» REQUIRED ACTION:
What are the lines of the listing below, word for word, from the first down to the one that contains "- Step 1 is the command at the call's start"?
*** Block opens ***
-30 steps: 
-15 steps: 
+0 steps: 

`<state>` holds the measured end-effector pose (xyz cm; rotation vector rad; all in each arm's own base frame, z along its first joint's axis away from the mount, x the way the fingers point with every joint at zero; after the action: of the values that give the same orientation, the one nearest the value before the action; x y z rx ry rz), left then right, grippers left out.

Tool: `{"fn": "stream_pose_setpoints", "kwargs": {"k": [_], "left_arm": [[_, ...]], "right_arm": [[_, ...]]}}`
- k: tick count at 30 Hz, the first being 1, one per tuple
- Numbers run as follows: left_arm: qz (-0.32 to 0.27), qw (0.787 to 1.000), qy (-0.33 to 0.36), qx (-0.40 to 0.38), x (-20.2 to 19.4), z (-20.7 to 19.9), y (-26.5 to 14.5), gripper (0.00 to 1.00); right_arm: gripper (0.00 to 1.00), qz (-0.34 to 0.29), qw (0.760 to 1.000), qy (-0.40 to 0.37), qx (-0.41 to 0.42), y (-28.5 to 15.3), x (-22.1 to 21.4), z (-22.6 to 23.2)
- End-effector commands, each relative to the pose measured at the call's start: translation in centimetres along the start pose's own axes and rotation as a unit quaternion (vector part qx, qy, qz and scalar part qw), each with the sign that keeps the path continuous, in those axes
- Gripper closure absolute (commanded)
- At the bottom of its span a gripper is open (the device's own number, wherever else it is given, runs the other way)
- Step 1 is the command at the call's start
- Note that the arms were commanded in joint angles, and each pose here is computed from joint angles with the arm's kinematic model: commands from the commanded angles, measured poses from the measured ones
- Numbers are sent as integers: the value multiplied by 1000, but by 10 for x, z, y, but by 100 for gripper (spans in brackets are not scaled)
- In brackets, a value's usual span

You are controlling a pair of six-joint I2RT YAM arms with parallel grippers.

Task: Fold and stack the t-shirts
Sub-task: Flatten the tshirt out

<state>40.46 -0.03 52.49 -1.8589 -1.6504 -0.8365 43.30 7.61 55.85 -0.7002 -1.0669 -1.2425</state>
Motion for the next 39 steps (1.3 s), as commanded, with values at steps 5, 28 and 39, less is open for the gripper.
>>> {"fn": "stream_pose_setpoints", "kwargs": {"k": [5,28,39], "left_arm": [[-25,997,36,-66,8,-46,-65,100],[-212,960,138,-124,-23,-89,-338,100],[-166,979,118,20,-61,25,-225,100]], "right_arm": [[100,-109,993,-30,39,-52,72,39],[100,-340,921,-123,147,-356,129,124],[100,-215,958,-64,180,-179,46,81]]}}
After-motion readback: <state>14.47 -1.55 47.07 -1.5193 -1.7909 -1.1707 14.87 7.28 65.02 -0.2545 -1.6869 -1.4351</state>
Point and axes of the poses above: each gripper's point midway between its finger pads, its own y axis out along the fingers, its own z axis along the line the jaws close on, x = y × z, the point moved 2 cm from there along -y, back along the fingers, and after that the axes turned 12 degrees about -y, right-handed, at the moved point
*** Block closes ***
» SOLVED PROBLEM:
-30 steps: 
-15 steps: 
+0 steps: 

`<state>` holds the measured end-effector pose (xyz cm; rotation vector rad; all in each arm's own base frame, z along its first joint's axis away from the mount, x the way the fingers point with every joint at zero; after the action: of the values that give the same orientation, the one nearest the value before the action; x y z rx ry rz), left then right, grippers left out.

Tool: `{"fn": "stream_pose_setpoints", "kwargs": {"k": [_], "left_arm": [[_, ...]], "right_arm": [[_, ...]]}}`
- k: tick count at 30 Hz, the first being 1, one per tuple
- Numbers run as follows: left_arm: qz (-0.32 to 0.27), qw (0.787 to 1.000), qy (-0.33 to 0.36), qx (-0.40 to 0.38), x (-20.2 to 19.4), z (-20.7 to 19.9), y (-26.5 to 14.5), gripper (0.00 to 1.00); right_arm: gripper (0.00 to 1.00), qz (-0.34 to 0.29), qw (0.760 to 1.000), qy (-0.40 to 0.37), qx (-0.41 to 0.42), y (-28.5 to 15.3), x (-22.1 to 21.4), z (-22.6 to 23.2)
- End-effector commands, each relative to the pose measured at the call's start: translation in centimetres along the start pose's own axes and rotation as a unit quaternion (vector part qx, qy, qz and scalar part qw), each with the sign that keeps the path continuous, in those axes
- Gripper closure absolute (commanded)
- At the bottom of its span a gripper is open (the device's own number, wherever else it is given, runs the other way)
- Step 1 is the command at the call's start

This finishes the output for the exercise.